__DATA LISTING__:
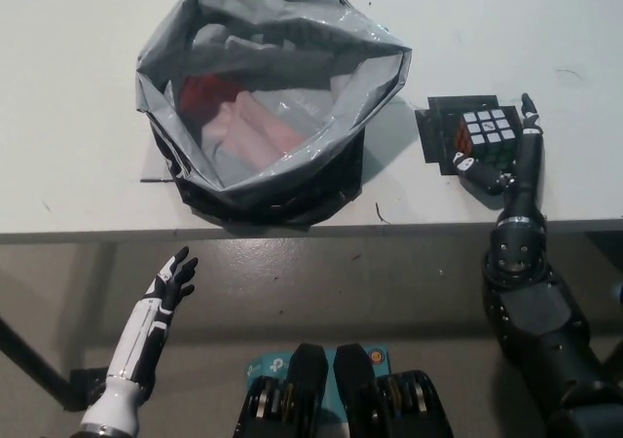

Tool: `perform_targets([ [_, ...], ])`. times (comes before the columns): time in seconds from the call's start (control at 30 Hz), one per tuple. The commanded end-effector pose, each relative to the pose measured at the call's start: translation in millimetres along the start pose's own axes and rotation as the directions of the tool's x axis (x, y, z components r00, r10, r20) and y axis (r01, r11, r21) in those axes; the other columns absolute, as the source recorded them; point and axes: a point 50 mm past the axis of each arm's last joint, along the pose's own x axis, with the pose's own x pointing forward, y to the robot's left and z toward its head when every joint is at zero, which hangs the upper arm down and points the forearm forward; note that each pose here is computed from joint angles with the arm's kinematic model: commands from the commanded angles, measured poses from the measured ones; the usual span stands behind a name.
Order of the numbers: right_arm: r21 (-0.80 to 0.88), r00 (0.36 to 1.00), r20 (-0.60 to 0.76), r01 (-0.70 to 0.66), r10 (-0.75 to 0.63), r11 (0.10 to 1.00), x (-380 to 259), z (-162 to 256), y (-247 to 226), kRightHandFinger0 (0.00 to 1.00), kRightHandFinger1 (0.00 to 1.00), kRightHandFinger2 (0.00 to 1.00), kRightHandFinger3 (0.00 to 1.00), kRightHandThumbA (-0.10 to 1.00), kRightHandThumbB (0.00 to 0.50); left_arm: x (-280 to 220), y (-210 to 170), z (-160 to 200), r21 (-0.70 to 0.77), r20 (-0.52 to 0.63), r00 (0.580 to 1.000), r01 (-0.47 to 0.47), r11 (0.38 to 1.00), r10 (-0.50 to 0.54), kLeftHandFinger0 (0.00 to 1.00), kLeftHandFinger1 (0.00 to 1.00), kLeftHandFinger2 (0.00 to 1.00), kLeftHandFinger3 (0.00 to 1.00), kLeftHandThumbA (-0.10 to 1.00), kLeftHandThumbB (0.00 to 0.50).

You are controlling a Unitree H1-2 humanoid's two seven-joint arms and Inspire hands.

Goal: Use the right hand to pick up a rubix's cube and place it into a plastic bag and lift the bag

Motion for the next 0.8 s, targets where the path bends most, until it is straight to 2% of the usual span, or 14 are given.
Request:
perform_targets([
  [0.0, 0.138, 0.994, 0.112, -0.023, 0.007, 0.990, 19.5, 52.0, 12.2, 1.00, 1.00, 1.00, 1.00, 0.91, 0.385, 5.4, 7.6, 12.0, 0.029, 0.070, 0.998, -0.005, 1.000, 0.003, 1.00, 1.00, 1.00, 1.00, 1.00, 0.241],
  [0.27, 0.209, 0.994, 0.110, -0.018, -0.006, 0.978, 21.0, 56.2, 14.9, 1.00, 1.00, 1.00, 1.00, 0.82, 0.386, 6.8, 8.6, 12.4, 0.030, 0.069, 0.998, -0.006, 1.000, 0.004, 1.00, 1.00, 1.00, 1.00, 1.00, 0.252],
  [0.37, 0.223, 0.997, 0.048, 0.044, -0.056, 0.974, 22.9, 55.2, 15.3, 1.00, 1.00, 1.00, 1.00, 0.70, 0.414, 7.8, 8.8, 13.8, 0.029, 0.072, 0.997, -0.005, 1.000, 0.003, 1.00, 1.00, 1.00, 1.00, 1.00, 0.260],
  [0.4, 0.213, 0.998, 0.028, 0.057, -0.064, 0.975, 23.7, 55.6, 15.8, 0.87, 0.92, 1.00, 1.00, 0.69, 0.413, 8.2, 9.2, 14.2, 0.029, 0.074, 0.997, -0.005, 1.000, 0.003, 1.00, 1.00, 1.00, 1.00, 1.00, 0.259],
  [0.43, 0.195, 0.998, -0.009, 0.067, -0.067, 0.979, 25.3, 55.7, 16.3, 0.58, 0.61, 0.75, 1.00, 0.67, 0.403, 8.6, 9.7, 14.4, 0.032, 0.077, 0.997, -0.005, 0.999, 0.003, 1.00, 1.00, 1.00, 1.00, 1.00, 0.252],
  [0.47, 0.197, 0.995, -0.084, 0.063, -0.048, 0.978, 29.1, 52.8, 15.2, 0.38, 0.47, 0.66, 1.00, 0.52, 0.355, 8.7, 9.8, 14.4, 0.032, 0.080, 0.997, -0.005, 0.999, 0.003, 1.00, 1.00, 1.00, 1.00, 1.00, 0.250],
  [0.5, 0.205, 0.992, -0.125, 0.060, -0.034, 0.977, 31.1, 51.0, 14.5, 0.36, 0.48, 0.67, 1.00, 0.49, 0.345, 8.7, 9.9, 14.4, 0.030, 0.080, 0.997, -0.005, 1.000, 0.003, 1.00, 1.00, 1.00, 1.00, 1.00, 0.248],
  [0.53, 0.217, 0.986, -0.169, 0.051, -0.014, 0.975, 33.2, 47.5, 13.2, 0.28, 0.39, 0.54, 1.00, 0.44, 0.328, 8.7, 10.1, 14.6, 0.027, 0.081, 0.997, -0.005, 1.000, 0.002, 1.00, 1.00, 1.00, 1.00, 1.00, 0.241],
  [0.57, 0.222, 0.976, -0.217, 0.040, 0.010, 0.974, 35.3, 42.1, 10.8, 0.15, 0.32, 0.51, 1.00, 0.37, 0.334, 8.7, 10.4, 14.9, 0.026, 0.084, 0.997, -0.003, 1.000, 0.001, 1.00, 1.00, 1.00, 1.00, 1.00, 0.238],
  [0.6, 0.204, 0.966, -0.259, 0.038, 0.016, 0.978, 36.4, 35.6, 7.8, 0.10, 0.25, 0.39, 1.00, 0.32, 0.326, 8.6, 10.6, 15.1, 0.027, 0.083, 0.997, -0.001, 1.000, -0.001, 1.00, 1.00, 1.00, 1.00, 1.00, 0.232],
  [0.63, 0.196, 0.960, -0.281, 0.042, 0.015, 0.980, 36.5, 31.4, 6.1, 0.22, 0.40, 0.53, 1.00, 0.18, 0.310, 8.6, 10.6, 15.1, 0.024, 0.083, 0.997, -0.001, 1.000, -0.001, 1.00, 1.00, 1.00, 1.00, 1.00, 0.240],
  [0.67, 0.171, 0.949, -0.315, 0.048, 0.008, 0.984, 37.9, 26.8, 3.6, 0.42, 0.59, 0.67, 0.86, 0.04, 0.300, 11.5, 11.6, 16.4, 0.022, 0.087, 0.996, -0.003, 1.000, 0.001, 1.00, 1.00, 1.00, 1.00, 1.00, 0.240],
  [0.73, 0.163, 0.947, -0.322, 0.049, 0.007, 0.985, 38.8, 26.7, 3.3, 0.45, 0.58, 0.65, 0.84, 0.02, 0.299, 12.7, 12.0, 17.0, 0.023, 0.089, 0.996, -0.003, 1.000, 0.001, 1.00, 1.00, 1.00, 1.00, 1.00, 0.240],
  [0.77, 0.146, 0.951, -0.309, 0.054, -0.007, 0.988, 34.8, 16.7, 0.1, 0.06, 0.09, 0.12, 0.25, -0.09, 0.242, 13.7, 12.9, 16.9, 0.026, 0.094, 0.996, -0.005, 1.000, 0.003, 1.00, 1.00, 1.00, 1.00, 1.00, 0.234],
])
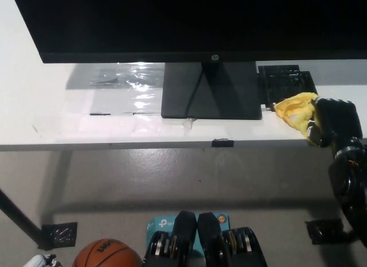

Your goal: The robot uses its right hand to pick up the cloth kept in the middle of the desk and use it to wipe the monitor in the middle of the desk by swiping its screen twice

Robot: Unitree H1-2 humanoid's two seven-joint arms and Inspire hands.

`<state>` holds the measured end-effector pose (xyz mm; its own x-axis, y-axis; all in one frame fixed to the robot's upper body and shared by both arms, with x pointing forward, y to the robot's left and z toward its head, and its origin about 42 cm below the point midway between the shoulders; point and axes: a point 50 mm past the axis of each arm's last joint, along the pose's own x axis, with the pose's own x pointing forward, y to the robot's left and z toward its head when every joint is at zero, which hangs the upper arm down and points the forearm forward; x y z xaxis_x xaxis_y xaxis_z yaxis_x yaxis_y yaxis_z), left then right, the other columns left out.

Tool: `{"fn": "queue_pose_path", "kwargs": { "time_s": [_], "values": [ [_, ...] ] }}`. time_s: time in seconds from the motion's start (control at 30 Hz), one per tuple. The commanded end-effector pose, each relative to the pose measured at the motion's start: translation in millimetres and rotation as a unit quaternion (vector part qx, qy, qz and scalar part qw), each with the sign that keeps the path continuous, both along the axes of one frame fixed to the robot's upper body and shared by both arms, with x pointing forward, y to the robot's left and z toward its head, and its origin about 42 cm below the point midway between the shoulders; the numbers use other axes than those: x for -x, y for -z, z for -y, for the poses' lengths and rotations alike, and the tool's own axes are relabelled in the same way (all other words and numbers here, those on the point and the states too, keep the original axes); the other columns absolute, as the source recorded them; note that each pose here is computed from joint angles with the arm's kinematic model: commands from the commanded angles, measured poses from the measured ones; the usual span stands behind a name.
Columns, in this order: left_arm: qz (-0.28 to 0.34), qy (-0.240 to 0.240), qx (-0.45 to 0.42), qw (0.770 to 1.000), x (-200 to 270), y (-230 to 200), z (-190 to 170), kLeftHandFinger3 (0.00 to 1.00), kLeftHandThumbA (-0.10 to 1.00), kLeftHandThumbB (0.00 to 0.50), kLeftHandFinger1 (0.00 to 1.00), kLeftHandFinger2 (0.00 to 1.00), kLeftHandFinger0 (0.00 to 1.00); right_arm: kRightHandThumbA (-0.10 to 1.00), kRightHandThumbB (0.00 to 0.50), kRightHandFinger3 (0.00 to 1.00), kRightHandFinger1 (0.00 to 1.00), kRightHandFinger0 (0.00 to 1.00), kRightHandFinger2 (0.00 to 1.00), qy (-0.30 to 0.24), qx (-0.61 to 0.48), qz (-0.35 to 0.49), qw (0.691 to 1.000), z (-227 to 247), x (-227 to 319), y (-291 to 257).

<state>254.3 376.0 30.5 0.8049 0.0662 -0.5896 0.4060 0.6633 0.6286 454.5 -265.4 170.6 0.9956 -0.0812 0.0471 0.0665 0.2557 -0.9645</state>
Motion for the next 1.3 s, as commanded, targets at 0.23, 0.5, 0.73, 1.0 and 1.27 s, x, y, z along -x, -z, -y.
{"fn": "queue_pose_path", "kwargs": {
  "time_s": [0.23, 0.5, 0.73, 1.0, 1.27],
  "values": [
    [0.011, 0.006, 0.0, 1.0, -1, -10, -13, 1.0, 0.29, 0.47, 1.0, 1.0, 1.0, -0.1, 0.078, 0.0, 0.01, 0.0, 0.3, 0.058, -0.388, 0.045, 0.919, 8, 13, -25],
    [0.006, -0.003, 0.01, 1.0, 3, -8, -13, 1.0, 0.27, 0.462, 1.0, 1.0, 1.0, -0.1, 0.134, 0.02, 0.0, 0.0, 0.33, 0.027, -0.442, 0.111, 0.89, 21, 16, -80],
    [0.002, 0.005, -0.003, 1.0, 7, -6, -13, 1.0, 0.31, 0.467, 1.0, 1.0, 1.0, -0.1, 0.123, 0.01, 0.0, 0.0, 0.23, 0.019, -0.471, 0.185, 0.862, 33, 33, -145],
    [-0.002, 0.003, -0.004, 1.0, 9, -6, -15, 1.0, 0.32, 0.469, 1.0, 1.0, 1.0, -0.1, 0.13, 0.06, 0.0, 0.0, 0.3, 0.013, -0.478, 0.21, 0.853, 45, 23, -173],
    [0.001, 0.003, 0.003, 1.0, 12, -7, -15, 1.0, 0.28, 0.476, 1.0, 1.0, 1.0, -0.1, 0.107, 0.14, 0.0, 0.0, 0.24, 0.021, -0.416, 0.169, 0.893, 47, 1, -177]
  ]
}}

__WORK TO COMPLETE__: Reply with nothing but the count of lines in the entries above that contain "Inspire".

__ANSWER BELOW__: 2